◆ DIRECTIONS
Examine the records below and count how many lines contain the string "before". Give only the number.

══ RECORDS FOR THE EXERCISE ══

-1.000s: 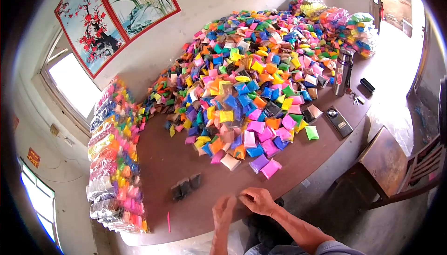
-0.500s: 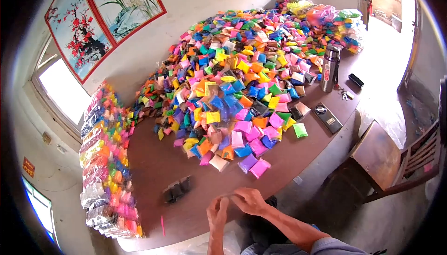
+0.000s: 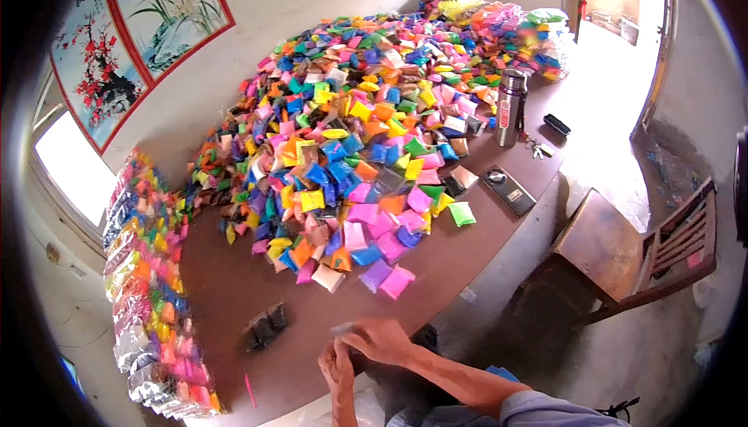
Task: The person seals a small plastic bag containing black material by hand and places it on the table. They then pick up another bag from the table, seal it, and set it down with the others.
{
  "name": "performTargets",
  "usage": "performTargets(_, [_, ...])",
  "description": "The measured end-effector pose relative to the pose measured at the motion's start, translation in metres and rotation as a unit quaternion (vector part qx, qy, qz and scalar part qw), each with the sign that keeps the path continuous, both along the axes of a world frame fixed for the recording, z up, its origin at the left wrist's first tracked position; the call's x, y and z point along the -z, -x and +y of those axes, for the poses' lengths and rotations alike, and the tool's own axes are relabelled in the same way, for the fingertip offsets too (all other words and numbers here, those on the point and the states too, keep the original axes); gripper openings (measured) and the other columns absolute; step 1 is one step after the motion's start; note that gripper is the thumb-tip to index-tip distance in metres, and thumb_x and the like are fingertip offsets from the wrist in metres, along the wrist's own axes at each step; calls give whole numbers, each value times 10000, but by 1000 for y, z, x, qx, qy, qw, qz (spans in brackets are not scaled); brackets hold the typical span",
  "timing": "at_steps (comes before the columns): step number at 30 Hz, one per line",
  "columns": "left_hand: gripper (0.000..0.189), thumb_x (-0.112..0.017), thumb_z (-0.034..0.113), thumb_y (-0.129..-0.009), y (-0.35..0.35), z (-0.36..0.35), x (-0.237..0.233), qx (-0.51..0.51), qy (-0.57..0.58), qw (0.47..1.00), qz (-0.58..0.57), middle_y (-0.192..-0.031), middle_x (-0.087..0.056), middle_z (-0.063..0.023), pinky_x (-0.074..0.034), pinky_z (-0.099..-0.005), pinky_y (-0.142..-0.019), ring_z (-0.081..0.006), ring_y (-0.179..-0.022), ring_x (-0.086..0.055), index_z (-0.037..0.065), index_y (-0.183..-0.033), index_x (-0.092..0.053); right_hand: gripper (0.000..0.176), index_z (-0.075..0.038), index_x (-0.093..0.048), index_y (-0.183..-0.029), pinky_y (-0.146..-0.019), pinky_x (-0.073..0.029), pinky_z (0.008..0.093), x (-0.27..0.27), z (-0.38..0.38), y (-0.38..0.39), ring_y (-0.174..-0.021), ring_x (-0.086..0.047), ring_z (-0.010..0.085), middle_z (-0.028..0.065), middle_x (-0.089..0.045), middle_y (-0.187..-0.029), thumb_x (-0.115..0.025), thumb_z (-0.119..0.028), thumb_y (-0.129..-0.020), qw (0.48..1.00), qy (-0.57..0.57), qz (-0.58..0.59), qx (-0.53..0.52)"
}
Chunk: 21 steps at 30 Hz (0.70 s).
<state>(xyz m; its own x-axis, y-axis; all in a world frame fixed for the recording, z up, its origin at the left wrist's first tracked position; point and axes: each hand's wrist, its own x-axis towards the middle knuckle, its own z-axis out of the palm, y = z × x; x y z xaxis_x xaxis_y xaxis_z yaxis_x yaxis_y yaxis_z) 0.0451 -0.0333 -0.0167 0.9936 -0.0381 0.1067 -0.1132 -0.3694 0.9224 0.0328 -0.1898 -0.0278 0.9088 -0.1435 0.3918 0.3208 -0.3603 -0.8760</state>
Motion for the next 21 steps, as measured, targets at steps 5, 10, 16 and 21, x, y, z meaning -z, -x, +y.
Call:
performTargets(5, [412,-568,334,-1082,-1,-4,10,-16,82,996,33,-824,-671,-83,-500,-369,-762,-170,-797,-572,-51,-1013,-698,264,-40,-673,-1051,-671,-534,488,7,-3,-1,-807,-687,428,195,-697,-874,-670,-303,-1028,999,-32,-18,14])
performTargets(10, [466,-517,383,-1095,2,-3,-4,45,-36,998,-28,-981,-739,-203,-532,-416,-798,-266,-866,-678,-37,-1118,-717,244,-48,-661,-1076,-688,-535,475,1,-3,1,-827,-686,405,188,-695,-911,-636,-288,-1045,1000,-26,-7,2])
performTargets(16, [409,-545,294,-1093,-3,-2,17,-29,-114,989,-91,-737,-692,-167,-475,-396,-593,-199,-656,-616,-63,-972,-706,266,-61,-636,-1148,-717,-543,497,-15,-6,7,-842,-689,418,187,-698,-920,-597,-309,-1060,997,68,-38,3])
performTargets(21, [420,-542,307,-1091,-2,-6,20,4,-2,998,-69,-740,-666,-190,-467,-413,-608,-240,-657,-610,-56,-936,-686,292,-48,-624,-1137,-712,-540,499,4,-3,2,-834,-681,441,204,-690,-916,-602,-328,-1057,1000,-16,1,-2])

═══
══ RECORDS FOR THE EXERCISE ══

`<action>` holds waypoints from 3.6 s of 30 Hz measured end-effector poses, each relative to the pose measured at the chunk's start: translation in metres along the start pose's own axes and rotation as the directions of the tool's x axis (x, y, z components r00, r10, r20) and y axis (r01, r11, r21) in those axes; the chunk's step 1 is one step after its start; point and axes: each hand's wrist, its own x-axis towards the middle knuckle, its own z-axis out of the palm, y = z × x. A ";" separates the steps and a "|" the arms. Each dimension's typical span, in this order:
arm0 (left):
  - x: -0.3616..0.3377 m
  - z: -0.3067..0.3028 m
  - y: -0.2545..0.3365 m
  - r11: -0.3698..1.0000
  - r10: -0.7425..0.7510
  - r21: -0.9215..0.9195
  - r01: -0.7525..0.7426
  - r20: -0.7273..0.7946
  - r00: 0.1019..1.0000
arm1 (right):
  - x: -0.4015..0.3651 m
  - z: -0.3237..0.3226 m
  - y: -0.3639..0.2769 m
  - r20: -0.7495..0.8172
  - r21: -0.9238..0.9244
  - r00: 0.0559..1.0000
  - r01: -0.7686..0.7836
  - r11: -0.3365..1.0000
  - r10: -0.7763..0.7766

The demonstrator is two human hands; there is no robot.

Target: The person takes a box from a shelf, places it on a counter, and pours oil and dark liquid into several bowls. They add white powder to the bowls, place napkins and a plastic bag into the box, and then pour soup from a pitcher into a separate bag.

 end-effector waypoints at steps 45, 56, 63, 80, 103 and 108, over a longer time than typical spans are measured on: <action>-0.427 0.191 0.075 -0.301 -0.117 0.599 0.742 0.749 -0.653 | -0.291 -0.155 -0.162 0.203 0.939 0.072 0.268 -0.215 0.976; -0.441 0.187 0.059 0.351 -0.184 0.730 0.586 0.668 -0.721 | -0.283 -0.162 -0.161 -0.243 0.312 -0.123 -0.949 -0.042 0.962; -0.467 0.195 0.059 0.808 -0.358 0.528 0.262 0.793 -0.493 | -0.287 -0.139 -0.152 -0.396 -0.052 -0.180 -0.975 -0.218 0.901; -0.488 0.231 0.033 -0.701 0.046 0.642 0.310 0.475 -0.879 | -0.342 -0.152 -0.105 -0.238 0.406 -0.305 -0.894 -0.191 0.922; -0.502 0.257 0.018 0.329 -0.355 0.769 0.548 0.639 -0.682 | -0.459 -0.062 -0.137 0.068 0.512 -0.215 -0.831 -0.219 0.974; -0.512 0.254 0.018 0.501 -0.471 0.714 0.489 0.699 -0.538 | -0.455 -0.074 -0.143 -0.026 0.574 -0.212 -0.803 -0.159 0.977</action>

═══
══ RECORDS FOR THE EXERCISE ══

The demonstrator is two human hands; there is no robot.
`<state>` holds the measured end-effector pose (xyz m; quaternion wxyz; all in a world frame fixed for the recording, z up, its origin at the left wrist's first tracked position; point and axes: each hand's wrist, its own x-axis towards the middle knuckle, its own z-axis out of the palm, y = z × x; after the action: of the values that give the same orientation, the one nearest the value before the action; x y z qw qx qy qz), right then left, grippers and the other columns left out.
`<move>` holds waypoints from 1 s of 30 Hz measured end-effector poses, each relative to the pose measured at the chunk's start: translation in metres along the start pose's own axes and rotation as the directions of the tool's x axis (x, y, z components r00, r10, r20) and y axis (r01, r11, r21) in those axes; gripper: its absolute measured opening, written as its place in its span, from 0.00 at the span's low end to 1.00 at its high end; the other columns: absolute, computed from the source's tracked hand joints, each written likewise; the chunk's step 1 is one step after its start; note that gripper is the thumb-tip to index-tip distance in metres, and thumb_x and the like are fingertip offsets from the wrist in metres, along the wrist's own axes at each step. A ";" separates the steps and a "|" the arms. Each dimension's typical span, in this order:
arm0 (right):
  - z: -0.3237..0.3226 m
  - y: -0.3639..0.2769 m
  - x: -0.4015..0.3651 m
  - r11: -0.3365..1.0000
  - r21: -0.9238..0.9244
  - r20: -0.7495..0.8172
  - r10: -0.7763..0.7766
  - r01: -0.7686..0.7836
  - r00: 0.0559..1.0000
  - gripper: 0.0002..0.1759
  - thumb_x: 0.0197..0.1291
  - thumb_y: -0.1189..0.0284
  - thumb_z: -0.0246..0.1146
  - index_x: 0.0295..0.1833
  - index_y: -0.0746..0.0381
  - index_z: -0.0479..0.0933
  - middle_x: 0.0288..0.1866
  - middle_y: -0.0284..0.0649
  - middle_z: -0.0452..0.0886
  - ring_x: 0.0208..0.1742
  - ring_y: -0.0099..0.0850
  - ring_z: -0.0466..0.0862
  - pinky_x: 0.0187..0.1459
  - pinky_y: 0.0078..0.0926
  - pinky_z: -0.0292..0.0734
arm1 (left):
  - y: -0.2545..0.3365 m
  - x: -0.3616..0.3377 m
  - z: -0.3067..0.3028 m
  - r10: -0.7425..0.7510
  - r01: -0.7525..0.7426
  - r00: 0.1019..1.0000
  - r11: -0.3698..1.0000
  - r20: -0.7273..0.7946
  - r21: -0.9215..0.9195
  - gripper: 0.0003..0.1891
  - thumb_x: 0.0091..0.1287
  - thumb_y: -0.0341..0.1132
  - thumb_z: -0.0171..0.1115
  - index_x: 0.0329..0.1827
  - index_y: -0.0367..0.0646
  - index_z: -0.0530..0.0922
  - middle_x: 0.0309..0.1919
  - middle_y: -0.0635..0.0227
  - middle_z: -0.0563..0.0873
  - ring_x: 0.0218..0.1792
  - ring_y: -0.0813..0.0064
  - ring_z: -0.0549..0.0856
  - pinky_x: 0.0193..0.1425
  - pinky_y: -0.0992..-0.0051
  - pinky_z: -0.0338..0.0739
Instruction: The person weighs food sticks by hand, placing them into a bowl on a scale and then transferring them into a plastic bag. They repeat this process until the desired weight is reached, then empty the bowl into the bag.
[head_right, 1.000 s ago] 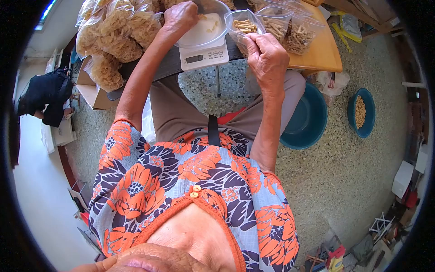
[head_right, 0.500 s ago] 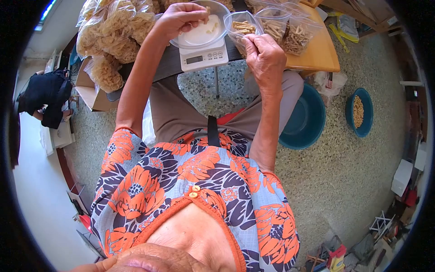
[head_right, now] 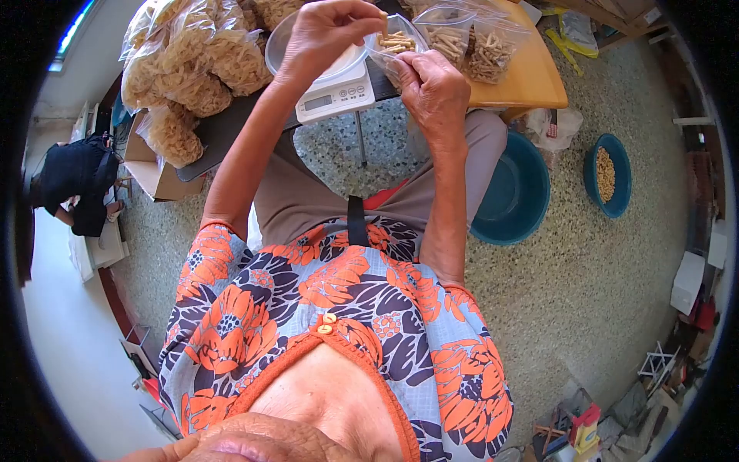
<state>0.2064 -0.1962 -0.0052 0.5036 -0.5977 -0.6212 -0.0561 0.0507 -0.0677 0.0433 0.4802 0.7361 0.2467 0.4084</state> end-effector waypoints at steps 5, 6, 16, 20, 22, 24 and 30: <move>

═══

◆ ANSWER TO THE EXERCISE
2